NPs have an obligation to assess and manage pain, but not every patient with CNCP is a candidate for opioid therapy. When initiating opioid therapy, it is important that patients understand it is a trial.21 If the patient does not respond to opioids, does not adhere to the treatment plan, or exhibits aberrant behavior (for example, early refills or inconsistent UDTs), then it is appropriate to discontinue opioids. The rate of tapering opioids is dependent on the circumstance, the dose of opioids, and the duration of therapy. There are specific, limited recommendations, and tapering protocols ranging from a taper of 20% to 50% per week.57 Treatment should be individualized and should include clear instructions. A referral for detoxification in a substance abuse treatment program may be necessary in the case of active substance abuse or addiction.57 In these cases, further treatment of the pain should be considered in collaboration with a pain specialist.

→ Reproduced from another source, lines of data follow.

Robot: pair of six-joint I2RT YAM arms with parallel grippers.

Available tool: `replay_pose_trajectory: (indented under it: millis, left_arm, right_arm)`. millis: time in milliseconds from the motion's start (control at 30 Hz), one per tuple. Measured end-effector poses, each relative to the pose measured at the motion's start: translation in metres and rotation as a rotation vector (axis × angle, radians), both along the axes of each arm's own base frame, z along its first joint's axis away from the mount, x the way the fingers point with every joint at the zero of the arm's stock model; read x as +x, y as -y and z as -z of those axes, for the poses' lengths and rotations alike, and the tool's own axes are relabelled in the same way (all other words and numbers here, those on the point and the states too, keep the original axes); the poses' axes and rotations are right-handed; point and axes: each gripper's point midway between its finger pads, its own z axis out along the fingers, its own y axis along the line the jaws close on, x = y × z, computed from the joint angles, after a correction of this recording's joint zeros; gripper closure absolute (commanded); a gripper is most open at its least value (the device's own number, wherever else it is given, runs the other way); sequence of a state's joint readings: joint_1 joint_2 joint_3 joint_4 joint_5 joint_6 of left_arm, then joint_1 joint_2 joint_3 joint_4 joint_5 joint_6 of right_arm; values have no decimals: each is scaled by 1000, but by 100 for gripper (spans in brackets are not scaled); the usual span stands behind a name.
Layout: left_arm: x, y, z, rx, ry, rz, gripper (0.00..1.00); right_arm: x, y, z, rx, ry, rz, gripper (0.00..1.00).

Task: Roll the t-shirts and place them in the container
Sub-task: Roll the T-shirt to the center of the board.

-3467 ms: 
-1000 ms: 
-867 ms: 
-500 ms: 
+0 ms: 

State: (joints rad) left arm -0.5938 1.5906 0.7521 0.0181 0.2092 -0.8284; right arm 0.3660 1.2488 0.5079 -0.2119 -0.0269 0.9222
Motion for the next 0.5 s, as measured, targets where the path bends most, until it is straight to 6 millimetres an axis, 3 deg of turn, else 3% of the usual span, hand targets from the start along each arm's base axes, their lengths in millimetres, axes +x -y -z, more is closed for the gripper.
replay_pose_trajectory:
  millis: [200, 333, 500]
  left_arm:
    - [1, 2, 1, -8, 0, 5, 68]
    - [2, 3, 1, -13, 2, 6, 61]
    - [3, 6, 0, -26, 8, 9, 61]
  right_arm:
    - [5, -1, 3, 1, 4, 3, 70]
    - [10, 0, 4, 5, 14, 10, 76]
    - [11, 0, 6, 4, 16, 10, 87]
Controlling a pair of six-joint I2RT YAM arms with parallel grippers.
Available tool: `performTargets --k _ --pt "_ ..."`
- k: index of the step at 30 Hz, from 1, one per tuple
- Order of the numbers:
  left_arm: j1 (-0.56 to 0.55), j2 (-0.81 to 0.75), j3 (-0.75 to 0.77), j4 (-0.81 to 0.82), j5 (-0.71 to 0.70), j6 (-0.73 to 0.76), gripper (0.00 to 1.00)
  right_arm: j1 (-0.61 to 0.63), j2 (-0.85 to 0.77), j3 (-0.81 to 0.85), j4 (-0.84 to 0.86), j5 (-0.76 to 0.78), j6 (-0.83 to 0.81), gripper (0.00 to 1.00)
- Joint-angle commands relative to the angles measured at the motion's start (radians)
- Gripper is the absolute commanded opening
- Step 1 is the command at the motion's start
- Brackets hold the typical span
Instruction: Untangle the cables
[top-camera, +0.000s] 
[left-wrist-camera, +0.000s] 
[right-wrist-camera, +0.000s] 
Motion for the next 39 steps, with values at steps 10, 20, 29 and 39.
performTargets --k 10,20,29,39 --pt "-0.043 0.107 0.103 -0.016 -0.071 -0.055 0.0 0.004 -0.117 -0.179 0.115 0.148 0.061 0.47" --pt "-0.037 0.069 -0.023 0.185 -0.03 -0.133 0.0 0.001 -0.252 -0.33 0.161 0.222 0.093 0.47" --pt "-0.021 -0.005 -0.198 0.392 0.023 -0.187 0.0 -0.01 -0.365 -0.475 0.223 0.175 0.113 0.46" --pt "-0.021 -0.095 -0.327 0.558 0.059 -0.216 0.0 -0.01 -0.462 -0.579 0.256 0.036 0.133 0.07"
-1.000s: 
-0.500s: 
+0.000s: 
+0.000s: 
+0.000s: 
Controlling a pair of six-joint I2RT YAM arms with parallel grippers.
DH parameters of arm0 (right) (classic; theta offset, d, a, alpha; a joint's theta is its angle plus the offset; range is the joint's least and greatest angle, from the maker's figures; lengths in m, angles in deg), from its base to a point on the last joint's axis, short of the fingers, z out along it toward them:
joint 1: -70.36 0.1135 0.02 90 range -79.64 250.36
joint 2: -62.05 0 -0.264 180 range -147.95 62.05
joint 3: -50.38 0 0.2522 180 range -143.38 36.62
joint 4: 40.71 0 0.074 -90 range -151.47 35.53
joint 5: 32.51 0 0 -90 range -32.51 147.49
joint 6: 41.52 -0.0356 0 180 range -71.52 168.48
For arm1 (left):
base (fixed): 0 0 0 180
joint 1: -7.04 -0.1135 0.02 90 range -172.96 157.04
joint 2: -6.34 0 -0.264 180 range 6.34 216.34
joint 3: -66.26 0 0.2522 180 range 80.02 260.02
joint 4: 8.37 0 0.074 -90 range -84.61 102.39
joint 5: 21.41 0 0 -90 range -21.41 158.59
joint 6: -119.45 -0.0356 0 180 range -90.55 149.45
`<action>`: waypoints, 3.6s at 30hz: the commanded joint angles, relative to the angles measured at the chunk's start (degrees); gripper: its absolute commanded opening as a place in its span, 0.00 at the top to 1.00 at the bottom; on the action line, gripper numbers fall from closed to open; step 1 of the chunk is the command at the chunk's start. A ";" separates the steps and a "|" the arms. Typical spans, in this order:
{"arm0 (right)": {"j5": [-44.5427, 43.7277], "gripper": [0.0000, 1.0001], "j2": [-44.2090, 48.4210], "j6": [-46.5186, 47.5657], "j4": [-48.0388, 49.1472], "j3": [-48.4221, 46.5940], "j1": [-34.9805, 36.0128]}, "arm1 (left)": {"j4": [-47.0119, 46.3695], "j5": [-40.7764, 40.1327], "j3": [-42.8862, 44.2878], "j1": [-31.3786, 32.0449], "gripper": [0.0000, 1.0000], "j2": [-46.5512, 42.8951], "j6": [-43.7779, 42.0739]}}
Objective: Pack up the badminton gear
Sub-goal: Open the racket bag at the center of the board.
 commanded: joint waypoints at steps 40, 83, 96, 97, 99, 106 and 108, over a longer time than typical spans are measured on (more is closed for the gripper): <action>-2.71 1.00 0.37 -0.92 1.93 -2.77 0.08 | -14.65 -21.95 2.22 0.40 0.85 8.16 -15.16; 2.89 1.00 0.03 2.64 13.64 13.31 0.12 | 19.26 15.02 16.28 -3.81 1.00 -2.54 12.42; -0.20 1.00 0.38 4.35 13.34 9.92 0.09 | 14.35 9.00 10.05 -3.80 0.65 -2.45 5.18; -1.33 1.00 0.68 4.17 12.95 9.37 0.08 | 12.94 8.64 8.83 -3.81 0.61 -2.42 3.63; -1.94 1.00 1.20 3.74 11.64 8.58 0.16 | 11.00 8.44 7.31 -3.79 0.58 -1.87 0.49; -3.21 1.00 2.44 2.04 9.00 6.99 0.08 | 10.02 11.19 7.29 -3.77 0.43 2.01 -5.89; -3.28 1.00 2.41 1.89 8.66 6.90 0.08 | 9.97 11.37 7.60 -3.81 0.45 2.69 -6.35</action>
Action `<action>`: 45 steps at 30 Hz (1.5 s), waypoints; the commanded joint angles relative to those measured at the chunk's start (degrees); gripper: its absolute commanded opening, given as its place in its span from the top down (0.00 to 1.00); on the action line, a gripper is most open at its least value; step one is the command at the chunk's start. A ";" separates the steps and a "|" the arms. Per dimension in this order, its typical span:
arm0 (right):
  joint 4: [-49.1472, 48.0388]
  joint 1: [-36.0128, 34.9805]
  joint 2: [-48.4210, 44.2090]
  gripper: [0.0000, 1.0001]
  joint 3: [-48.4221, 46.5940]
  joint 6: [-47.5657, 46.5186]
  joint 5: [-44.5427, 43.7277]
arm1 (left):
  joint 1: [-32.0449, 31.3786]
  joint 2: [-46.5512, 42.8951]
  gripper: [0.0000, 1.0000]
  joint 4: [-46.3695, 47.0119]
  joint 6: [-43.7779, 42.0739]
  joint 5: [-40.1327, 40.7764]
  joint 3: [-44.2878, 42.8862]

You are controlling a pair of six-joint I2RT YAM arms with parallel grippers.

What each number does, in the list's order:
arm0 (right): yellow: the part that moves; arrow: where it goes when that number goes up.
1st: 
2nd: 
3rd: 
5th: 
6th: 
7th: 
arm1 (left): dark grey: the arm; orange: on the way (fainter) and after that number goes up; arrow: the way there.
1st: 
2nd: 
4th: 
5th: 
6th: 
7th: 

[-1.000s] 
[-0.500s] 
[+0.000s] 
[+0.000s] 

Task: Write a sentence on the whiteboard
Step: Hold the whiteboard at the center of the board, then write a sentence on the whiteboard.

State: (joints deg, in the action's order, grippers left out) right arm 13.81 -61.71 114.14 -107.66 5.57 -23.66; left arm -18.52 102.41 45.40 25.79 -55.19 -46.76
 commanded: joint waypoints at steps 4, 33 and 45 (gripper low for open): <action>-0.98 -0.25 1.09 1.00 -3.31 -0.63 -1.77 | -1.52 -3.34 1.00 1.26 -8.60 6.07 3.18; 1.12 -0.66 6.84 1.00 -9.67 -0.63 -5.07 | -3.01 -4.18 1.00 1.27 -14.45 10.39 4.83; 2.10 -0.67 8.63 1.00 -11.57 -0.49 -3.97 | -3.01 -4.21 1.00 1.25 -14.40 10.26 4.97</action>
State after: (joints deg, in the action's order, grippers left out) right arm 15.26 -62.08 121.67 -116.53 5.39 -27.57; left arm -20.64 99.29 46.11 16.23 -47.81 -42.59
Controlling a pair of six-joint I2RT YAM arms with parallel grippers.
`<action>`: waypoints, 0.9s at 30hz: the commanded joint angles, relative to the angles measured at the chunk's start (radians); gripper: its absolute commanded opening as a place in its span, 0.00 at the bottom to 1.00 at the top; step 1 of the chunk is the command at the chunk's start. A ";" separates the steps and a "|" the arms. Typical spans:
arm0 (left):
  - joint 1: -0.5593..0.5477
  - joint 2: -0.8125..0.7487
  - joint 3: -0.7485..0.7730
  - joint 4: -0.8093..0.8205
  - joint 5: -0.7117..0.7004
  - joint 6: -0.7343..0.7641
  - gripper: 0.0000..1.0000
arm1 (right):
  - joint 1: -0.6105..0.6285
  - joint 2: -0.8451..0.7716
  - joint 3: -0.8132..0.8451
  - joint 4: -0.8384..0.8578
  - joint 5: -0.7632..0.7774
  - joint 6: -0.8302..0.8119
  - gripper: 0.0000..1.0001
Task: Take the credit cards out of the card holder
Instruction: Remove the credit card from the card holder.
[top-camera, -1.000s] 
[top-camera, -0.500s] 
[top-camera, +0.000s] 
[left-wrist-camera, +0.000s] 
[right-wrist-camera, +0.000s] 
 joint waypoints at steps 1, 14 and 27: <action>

Chronic opioid therapy is an option for the treatment of CNCP as part of a multimodal strategy when nonopioid modalities have not been effective. Strategic management of individuals on chronic opioid therapy includes a comprehensive assessment, risk evaluation, and monitoring—all of which are paramount in minimizing the risk of adverse reactions, abuse, and diversion. NPs provide primary care for many individuals with chronic pain and must be competent in assessment and appropriate opioid management.